Residents of Boca Raton, Fla., looking for a place to park their cash or apply for a loan can walk along one block of US Highway 1 in the ocean-front city and choose among branches of a savings-and-loan based in New Jersey, a bank from North Carolina, or an S&L with headquarters in California. A year and a half ago, all three belonged to Florida-based institutions.
The flurry of sign-switching symbolizes a wave of change sweeping through the financial services industry, cresting in Florida.
Florida is a very profitable place to run a bank. Earnings of the state's five largest bank holding companies rose 29 percent last year, compared with a puny 5 percent for the nation's 15 largest bank holding companies.
Banks here have been buoyed by the burgeoning local economy and are for the most part free of the embarrassing loans to oil wildcatters or distressed third-world countries that burden their bigger cousins.

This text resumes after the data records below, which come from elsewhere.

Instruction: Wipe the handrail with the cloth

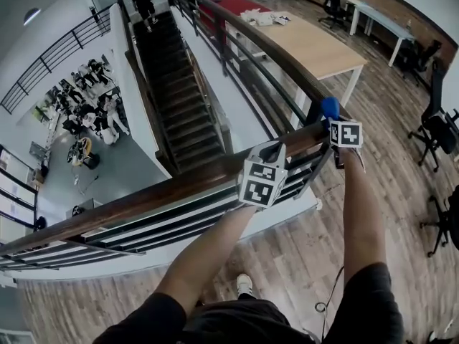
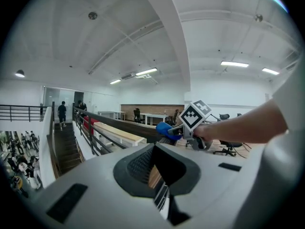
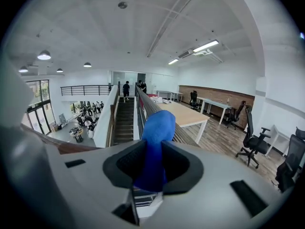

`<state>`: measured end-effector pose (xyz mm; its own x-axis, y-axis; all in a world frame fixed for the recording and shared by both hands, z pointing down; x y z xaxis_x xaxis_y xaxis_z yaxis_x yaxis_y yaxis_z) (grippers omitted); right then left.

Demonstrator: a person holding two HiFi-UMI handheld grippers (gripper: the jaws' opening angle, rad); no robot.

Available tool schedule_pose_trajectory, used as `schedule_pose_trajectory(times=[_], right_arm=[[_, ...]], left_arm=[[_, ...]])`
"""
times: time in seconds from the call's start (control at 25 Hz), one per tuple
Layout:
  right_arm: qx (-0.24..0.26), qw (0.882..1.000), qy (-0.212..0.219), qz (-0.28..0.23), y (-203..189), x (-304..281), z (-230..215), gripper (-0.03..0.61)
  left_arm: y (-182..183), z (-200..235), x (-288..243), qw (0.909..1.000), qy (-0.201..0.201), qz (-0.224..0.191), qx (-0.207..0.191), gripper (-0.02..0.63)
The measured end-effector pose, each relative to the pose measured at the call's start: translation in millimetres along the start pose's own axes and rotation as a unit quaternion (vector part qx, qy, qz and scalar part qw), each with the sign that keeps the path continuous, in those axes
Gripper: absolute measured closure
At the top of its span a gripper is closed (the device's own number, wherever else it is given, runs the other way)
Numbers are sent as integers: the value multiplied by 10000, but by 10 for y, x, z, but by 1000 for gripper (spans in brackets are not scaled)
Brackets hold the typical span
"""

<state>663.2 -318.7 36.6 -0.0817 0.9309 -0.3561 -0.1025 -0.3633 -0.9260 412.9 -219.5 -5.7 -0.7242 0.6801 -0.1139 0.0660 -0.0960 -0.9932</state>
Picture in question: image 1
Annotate black-framed glass entrance doors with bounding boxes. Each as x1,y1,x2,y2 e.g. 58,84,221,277
0,143,39,231

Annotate long white desk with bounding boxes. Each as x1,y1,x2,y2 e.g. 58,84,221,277
348,4,417,67

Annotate black metal balcony railing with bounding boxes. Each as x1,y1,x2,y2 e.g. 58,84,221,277
0,4,113,115

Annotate person's black shirt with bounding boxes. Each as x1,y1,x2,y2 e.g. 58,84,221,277
96,262,408,344

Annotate wooden railing with black bars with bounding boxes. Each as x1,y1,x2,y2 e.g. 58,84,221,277
0,0,356,274

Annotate blue cloth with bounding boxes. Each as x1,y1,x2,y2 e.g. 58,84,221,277
319,96,341,133

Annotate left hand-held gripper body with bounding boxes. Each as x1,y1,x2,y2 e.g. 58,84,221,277
237,142,288,210

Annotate person's right forearm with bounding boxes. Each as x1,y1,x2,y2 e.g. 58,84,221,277
342,148,387,277

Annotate dark staircase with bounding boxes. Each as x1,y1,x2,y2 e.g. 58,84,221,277
133,11,234,174

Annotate black cable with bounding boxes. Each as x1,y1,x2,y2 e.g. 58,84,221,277
313,265,346,340

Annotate person's right white shoe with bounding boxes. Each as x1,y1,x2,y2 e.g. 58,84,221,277
235,273,254,297

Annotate light wooden table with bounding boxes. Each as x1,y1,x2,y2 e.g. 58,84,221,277
247,11,369,108

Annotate red table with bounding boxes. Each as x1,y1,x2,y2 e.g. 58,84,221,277
198,0,274,47

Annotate person's left forearm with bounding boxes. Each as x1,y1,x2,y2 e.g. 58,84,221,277
153,203,260,313

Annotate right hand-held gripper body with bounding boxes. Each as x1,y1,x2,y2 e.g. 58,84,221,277
328,119,364,171

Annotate round yellow-rimmed cart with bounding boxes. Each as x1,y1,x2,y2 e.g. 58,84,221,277
67,137,102,171

The bulging vaults at Florida banks are drawing envious stares.
''The product must flow,'' says Charles E. Buker Jr., of Barnett Banks in Miami, president of the Florida Bankers Association. He is talking about money, the product of banks and S&Ls. Florida is a ''capital excess'' state, meaning that the supply of money flowing into financial institutions outstrips the demand for loans. Money, then, will flow out of the state in search of high returns.

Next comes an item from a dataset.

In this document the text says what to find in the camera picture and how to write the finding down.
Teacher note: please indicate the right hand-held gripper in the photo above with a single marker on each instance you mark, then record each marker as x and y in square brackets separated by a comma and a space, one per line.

Banks are still barred by federal regulations from crossing state lines to collect deposits. But the wall is cracking. S&Ls are a particular target for takeover.

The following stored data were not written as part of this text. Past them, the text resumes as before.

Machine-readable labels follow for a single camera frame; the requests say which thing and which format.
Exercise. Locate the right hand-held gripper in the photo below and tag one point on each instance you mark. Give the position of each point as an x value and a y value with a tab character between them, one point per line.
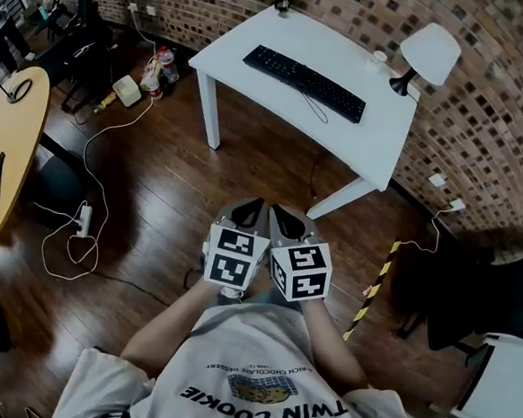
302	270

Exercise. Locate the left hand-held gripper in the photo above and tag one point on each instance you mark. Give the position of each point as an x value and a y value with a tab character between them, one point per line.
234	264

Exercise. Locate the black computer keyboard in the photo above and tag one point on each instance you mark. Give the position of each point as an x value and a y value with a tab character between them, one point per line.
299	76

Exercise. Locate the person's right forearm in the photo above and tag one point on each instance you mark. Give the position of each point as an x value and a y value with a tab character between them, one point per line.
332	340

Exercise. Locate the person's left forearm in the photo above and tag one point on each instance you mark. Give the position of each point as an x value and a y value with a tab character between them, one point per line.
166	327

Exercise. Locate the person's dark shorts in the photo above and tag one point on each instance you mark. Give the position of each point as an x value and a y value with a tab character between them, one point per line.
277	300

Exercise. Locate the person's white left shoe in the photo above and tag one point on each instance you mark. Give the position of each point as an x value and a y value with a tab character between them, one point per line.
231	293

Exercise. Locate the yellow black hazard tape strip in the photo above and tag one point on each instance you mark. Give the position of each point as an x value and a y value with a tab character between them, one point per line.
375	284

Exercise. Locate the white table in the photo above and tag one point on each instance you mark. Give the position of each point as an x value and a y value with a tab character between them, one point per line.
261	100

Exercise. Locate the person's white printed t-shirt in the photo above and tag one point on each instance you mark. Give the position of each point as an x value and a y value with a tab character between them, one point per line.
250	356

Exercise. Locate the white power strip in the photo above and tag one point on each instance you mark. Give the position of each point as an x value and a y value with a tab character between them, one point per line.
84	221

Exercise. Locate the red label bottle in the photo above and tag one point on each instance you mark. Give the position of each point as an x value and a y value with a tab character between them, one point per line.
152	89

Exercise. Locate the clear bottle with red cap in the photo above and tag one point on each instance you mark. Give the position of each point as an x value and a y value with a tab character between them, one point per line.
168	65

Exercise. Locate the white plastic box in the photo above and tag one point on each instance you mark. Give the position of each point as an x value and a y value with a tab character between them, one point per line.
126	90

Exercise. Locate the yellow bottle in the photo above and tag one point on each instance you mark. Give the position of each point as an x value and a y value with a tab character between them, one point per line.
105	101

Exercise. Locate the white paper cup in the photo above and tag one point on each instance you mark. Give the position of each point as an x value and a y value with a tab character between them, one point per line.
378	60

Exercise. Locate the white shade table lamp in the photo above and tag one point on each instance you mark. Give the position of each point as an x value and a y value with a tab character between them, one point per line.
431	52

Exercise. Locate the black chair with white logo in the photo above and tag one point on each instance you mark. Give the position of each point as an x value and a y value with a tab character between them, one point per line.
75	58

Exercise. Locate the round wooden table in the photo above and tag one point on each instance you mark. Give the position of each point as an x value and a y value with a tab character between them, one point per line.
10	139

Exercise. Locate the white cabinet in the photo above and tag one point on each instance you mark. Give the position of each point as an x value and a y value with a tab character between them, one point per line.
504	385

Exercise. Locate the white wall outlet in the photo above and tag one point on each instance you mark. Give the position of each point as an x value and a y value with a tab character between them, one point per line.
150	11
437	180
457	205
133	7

Heavily dependent on home building, Florida is one of the few states where S&L deposits exceed bank deposits. Thrifts last year controlled deposits of about $48 billion, against $45 billion for banks.
High interest rates in 1981 and 1982 played havoc with S&L balance sheets - pushing many associations to the brink of collapse. Federal regulators arranged numerous mergers to bail out weaker thrifts, often pairing a troubled S&L in the desirable Florida market with a troubled S&L in the depressed Northeast or Midwest.
''Look at the bailouts over the past two years,'' says William Norton, a bank analyst with Blackstock & Co. of Jacksonville. ''Every major merger included an S&L in Florida or Texas. Those were the sweeteners.''
As a result, six of the nation's 20 largest S&Ls now have subsidiaries in Florida.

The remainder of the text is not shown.